Ricardo Menéndez Salmón (Gijón, 1971) tenía dieciocho años cuando encontró el libro que iba a cambiarle la vida como lector "y, por extensión, como futuro escritor": en un puesto de libros en Llanes compró un ejemplar de Viaje al fin de la noche, de Céline. Fue esencial, porque "es la novela cuya lectura me impulsó a escribir. Con ella descubrí que la literatura, la gran literatura, lo puede todo". Su edición del clásico, que aún conserva, es la publicada por Seix Barral en 1983, con traducción de Carmen Kurtz. Además, en la biblioteca personal del autor de La ofensa también hay un fetiche, "el único", una edición dedicada de White noise, de Don DeLillo, "mi escritor vivo predilecto. Es un libro de diez dólares, pero para mí no tiene precio".
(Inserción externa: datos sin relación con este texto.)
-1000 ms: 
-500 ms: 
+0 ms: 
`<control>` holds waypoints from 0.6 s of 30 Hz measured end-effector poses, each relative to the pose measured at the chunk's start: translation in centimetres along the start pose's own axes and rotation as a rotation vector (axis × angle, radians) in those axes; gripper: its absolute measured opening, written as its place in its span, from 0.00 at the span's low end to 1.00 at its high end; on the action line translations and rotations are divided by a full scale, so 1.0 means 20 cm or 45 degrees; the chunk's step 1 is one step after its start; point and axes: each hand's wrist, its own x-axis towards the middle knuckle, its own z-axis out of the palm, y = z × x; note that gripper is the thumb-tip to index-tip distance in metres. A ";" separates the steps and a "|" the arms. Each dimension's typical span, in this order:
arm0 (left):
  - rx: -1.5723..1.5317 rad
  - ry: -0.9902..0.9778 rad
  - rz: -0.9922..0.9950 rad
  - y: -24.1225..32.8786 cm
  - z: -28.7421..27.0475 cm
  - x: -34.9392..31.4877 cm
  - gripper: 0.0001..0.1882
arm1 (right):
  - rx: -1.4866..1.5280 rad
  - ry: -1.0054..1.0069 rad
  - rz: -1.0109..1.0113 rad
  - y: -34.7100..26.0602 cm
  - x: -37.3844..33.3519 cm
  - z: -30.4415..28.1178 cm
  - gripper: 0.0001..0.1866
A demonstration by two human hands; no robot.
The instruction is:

Poeta, ensayista, novelista y editor, Menéndez Salmón heredó de su padre el gusto por la lectura, que hizo que el libro fuese "un objeto tan familiar desde mi infancia como la televisión en otros hogares". Hasta hoy, cuando su biblioteca atesora 3.000 volúmenes; compra bastante libro antiguo, "se fía del criterio de los editores que me proveen de títulos actuales" y jamás compra por internet. De las librerías de toda la vida, su favorita es Paradiso, en Gijón, "que frecuento desde que era adolescente, un lugar donde la literatura aún es tratada con respeto. También me gusta La Central de la calle Mallorca en Barcelona, aunque sólo sea para hablar cinco minutos de literatura con Marta Ramoneda, una librera excepcional".